Pakistan Bans Indian Films as Asian Neighbors Talk of War
The film industry, which plays a prominent role in both India and Pakistan, has felt the immediate impact of warlike tensions being ratcheted up between the South Asian neighbors and rivals.
The Pakistan Film Exhibitors Association says it is boycotting Indian content, and that no Indian film will be released in Pakistan. Pakistan’s Information Minister Fawad Chaudhry has asked Pakistan Electronic Media Regulatory Authority to act against Indian-made advertisements.
The two countries have repeatedly been to war over the disputed province of Kashmir, since the two countries gained their independence in 1947. Tensions have flared in recent days after a squadron of Indian warplanes crossed the so-called “Line of Control” between the two countries in the early hours of Tuesday, and bombed what India claims was a training camp for terrorist group Jaish-e-Mohammad.
On Wednesday, Pakistan claimed that two Indian aircraft were shot down in Pakistani airspace and two pilots arrested. India reported that a Pakistani aircraft was shot down in Indian airspace and that an Indian helicopter had crashed near the border.
Bollywood launched its own preemptive strikes. Fox Star Studios India decided not to release hit comedy “Total Dhamaal” in Pakistan. Distributor Maddock Films cancelled the planned Pakistan releases of “Luka Chuppi” (set for March 1,) “Arjun Patiala” and “Made In China.”

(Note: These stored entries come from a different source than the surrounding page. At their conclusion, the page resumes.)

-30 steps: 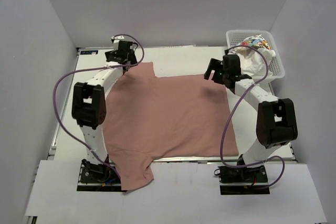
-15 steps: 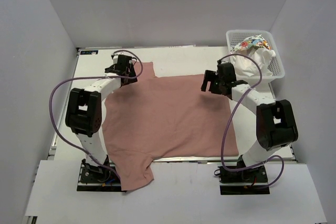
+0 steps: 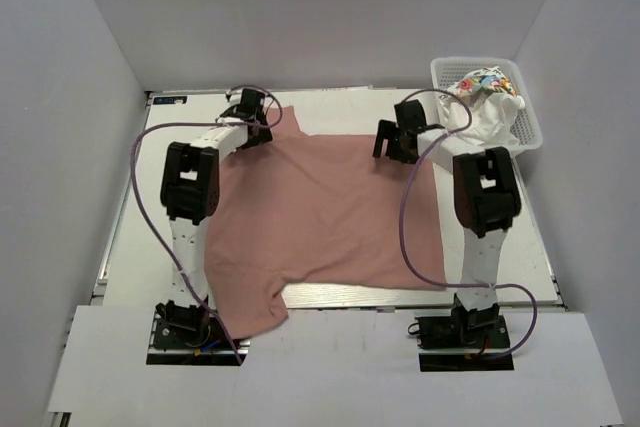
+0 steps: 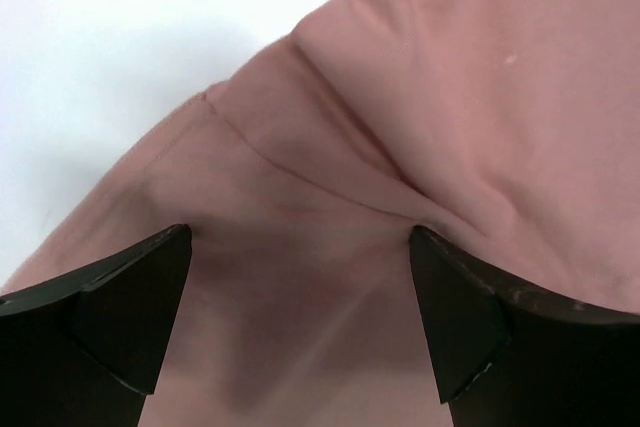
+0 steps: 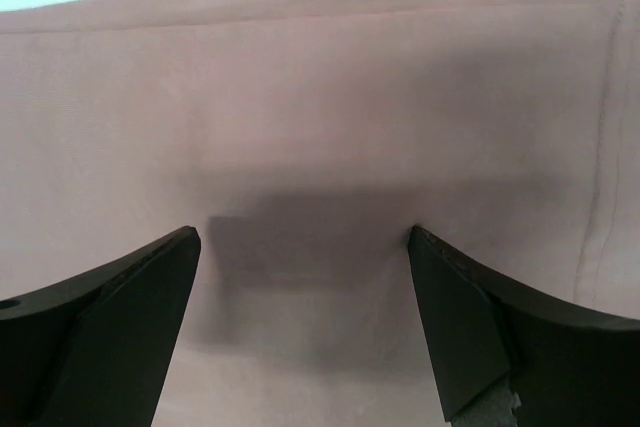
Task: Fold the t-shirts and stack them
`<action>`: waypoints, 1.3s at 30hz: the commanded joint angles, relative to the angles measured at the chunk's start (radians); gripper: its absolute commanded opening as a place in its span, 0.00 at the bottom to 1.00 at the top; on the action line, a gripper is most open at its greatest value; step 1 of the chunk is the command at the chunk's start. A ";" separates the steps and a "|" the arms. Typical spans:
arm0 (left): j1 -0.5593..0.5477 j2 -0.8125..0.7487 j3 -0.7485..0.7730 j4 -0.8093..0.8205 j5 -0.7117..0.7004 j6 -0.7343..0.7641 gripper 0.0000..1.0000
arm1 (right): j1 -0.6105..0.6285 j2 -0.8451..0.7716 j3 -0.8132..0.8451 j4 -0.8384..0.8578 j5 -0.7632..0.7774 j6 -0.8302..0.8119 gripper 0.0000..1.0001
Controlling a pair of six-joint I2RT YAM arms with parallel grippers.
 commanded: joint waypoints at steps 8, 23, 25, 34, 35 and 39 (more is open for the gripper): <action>0.087 0.417 0.639 0.012 0.287 0.047 1.00 | -0.078 0.471 0.790 -0.227 -0.080 -0.035 0.90; 0.058 -0.361 0.130 -0.019 0.215 0.069 1.00 | 0.017 -0.072 0.315 -0.024 -0.082 -0.227 0.90; 0.058 -0.505 -0.136 -0.033 0.270 -0.015 1.00 | 0.035 -0.223 0.148 0.016 -0.078 -0.175 0.90; 0.058 -1.024 -0.767 -0.288 0.425 -0.304 1.00 | 0.039 -0.592 -0.438 0.224 -0.013 0.049 0.90; 0.049 -1.058 -0.811 -0.323 0.425 -0.316 1.00 | 0.035 -0.645 -0.459 0.222 0.002 0.055 0.90; 0.048 -1.239 -0.929 -0.449 0.468 -0.400 1.00 | 0.031 -0.730 -0.518 0.219 0.048 0.060 0.90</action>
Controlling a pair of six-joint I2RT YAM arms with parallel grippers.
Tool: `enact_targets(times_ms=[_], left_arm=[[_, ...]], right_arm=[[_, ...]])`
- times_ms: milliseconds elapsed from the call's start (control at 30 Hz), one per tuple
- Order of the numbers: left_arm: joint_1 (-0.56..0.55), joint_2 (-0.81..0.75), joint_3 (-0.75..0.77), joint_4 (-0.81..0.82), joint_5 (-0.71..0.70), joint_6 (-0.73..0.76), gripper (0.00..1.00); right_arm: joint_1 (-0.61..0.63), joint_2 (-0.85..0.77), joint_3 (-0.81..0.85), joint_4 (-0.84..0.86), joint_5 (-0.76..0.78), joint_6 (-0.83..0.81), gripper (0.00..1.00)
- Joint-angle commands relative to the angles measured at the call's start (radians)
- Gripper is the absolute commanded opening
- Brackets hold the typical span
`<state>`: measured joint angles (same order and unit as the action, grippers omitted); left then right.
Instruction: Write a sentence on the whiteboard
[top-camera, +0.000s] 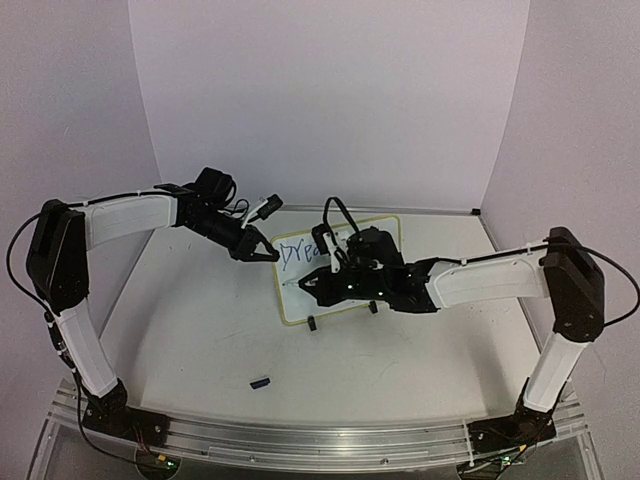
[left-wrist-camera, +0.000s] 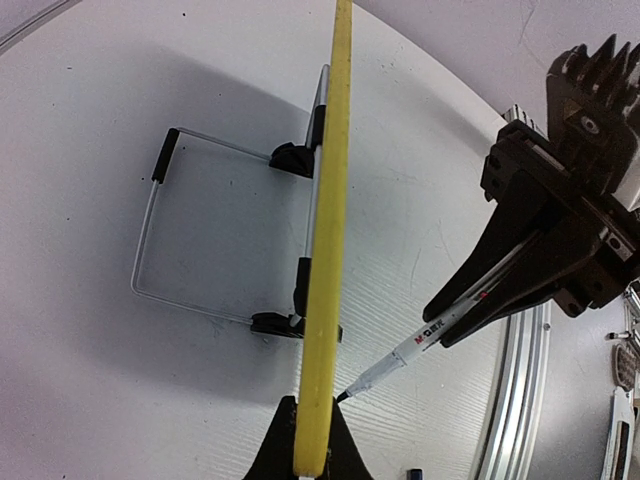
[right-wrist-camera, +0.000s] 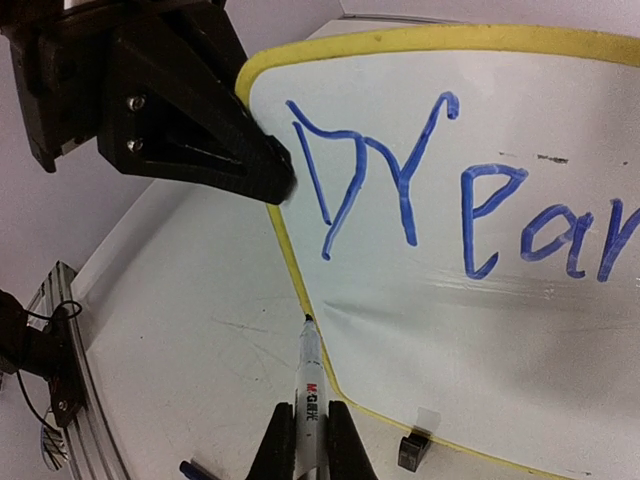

The Federation of Western India Cine Employees called for a complete ban on artistes from Pakistan and punishment for Indian producers who employ Pakistani talent. Pakistani singers are very popular on Bollywood soundtracks. The two banned each other’s talent between 2016-17.
At a political level, there is now intense speculation whether India’s general elections, scheduled for April or May, will now be postponed by a “war emergency.” Alternatively, the war talk could boost the standing of nationalist Prime Minister Narendra Modi.
Nationalism is already on the rise. The January 11 release of “Uri – The Surgical Strike,” which details an Indian army operation in Pakistan is a massive hit in India, grossing more than $42 million and continues to play in cinemas. On Wednesday, Sony also announced the production of “Major,” a tale of heroism by a soldier who died in the Pakistan-backed 2008 terror raids in Mumbai.